**EXERCISE DIRECTIONS**
Quote exactly the lines spanning from the top of the data below to the line that contains "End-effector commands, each", including both.

**DATA**
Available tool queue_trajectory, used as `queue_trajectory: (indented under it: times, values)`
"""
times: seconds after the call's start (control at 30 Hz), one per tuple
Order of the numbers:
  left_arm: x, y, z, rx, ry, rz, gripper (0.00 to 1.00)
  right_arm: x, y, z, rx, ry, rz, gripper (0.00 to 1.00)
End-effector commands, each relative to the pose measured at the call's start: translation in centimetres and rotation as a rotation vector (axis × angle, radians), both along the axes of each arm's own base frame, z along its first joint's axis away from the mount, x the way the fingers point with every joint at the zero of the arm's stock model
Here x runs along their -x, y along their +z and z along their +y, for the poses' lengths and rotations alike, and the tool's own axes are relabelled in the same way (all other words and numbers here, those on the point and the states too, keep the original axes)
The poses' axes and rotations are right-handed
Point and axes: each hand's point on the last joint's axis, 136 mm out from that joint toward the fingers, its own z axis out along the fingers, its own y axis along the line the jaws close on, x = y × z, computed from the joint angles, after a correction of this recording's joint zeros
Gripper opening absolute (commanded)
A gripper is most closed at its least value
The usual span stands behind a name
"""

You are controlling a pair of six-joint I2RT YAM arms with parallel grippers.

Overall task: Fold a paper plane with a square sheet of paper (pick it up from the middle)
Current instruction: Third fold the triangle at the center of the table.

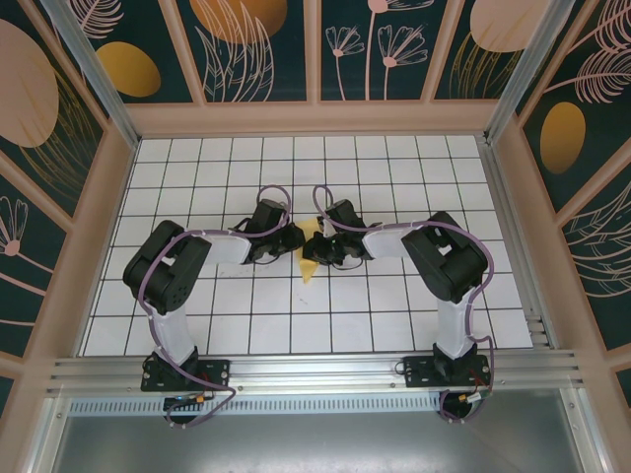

**SOLUTION TO THIS EXERCISE**
Available tool queue_trajectory, used as `queue_trajectory: (indented under it: times, values)`
"""
times: seconds after the call's start (control at 30 Hz), one per tuple
Order of the numbers:
  left_arm: x, y, z, rx, ry, rz, gripper (0.00 to 1.00)
  right_arm: x, y, z, rx, ry, rz, gripper (0.00 to 1.00)
End-effector commands, each relative to the pose measured at the call's start: translation in centimetres and rotation as a rotation vector (axis × angle, radians), both along the axes of each arm's own base frame, z along its first joint's axis away from the mount, x the way the fingers point with every joint at the zero of the arm's stock model

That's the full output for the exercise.